## Exercise input
════════

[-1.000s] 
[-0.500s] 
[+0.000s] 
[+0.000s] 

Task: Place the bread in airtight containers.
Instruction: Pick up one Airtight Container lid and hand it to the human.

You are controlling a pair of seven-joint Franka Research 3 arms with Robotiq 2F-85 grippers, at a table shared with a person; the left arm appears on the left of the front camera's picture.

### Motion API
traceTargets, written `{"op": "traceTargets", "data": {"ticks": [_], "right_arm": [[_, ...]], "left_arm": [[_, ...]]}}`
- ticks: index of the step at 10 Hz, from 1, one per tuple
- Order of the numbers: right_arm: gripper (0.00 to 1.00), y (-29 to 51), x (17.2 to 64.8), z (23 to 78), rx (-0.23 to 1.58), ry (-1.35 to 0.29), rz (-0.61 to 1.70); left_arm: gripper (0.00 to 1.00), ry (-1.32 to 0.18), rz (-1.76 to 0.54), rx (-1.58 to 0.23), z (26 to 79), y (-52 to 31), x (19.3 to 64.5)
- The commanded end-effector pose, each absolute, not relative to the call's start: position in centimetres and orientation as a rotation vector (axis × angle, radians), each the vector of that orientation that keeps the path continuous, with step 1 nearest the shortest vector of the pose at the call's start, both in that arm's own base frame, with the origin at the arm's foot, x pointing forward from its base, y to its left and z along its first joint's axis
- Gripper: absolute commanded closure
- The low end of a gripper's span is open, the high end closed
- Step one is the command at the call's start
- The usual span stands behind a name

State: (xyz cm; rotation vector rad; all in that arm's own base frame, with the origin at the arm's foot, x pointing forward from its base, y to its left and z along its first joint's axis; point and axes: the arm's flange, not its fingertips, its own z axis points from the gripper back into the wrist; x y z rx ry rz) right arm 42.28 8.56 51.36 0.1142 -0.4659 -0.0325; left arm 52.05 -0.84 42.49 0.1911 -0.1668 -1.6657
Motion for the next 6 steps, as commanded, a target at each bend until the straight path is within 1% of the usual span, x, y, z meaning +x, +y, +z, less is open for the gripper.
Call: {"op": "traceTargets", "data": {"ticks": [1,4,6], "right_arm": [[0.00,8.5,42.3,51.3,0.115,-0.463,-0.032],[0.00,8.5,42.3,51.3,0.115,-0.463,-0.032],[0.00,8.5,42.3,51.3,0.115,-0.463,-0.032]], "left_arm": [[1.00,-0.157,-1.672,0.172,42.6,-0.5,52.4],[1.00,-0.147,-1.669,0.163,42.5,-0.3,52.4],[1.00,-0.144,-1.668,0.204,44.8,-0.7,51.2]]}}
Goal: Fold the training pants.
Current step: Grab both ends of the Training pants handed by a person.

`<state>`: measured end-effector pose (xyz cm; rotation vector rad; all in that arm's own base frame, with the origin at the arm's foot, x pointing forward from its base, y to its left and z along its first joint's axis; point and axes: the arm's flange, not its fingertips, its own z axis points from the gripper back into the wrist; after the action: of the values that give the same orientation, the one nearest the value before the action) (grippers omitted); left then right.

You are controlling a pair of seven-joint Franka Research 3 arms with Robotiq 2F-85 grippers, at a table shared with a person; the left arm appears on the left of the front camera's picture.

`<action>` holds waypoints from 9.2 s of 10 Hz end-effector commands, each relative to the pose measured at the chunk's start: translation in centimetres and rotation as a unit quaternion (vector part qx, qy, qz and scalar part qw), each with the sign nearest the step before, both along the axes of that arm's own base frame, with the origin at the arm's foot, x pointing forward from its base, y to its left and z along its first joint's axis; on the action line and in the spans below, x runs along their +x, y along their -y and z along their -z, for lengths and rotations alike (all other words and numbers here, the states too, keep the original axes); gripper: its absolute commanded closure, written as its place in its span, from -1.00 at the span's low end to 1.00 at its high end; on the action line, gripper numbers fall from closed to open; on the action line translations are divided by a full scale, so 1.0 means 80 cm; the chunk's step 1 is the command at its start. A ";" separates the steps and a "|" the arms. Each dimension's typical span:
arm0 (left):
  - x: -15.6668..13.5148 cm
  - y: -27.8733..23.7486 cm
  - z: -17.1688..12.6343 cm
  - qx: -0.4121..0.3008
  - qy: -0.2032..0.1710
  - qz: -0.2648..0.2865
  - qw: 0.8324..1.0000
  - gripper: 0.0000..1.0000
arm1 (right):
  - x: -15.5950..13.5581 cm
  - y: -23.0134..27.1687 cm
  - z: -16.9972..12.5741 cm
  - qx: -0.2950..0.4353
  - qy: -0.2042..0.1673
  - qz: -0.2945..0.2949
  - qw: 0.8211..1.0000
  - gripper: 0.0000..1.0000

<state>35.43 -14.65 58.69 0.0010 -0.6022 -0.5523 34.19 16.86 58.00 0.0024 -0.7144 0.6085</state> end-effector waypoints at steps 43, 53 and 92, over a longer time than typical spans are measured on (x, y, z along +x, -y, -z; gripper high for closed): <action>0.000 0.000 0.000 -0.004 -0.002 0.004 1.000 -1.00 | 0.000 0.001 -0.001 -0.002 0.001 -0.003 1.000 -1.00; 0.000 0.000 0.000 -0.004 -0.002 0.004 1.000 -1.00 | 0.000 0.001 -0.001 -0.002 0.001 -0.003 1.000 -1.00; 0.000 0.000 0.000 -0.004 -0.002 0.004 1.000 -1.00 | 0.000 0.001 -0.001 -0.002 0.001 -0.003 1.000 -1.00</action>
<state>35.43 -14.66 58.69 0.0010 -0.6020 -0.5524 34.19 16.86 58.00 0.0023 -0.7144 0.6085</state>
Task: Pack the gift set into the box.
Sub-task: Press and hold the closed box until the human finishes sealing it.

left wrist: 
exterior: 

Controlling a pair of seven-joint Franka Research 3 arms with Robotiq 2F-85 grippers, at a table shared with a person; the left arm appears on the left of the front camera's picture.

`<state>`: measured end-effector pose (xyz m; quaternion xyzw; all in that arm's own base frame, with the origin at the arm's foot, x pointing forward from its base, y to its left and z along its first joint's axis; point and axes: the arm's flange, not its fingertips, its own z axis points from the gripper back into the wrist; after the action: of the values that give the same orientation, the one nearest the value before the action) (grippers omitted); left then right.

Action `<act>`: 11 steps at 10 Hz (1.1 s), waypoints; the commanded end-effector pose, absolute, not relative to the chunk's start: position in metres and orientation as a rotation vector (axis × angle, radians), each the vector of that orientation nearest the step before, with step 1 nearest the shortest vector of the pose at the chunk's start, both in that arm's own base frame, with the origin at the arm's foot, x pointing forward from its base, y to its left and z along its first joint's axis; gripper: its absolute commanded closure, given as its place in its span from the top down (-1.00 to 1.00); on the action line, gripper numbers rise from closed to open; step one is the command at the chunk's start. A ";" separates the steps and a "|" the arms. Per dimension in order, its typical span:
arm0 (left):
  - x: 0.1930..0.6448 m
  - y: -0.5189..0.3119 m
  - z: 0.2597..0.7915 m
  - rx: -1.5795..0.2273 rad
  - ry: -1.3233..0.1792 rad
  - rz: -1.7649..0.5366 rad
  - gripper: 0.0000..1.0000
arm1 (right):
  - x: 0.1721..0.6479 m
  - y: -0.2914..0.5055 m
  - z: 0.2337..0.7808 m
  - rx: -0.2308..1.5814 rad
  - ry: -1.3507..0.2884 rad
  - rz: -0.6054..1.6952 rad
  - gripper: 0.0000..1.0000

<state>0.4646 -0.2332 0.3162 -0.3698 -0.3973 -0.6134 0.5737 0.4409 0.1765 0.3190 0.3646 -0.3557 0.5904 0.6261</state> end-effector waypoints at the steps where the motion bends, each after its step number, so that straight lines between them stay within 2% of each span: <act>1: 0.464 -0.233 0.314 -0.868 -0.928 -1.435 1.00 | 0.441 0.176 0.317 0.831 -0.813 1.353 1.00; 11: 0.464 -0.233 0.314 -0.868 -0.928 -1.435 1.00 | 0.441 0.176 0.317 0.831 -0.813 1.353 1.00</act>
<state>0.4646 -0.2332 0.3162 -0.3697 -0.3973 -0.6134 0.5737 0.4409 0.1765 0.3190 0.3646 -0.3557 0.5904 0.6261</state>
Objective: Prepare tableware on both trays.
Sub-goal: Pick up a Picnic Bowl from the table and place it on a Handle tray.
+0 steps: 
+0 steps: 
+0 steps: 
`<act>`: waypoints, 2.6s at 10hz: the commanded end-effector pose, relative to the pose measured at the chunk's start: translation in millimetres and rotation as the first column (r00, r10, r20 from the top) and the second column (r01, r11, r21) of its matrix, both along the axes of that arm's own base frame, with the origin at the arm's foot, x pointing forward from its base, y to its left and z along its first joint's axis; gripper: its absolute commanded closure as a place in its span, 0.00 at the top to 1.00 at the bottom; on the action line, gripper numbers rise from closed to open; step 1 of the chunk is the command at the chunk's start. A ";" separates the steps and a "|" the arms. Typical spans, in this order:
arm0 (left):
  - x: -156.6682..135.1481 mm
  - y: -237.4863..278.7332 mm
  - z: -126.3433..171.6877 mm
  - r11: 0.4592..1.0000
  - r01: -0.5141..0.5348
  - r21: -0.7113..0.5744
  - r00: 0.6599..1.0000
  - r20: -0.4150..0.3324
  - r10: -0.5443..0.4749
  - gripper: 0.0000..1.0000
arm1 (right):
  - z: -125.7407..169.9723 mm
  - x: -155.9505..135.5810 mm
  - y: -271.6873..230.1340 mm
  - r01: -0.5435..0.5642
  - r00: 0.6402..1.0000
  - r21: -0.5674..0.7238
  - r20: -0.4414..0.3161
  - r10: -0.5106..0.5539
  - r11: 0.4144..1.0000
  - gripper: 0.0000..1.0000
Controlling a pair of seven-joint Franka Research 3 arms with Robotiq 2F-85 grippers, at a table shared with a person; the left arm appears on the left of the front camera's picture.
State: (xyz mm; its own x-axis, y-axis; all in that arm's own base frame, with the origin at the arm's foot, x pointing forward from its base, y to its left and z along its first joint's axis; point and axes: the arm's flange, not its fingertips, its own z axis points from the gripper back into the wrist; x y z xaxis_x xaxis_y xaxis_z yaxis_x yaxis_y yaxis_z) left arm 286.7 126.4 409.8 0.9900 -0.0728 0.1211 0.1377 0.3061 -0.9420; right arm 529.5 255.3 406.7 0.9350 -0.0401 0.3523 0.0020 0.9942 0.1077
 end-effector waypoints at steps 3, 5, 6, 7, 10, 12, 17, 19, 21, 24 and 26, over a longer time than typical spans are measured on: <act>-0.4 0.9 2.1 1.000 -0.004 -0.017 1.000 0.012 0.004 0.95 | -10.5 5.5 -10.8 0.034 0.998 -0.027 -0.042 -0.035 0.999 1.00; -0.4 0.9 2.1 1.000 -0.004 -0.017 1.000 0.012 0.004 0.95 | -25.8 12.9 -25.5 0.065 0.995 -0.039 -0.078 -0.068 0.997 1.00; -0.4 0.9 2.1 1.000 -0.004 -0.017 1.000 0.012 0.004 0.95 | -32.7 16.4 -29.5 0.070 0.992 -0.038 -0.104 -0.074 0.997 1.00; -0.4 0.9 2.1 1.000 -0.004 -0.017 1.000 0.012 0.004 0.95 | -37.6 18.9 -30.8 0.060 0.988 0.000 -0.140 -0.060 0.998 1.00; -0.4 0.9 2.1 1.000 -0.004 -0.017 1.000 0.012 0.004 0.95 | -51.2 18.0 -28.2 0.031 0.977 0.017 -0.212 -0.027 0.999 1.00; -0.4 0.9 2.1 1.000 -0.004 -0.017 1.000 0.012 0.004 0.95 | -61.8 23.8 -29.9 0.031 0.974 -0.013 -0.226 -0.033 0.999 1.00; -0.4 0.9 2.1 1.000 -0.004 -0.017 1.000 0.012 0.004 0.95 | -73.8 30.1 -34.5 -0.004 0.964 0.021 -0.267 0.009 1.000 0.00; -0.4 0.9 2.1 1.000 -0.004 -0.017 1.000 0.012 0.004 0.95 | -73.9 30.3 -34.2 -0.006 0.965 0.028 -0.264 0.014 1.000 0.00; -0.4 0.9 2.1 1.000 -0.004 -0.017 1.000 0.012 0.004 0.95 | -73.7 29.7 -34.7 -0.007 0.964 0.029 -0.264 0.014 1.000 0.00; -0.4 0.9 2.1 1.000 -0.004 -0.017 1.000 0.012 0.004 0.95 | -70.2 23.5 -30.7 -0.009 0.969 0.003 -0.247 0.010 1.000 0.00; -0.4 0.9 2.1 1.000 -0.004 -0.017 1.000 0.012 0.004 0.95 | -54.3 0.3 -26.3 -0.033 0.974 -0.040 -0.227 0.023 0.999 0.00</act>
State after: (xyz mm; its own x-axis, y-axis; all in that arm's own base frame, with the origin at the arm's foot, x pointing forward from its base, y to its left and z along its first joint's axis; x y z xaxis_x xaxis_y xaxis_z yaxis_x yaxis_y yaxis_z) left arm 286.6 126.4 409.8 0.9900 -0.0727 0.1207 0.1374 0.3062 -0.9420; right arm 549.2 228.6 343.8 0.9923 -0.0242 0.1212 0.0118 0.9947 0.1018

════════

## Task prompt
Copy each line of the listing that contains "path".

## Task response
- The commanded end-effector pose, each absolute, not relative to the call's start: position in centimetres and orientation as a rotation vector (axis × angle, radians), each the vector of that orientation that keeps the path continuous, with step 1 nearest the shortest vector of the pose at the call's start, both in that arm's own base frame, with the origin at the arm's foot, x pointing forward from its base, y to its left and z along its first joint's axis
Motion for the next 6 steps, as commanded, a target at each bend until the straight path is within 1% of the usual span, x, y, z meaning +x, +y, +z, less is open for the gripper.

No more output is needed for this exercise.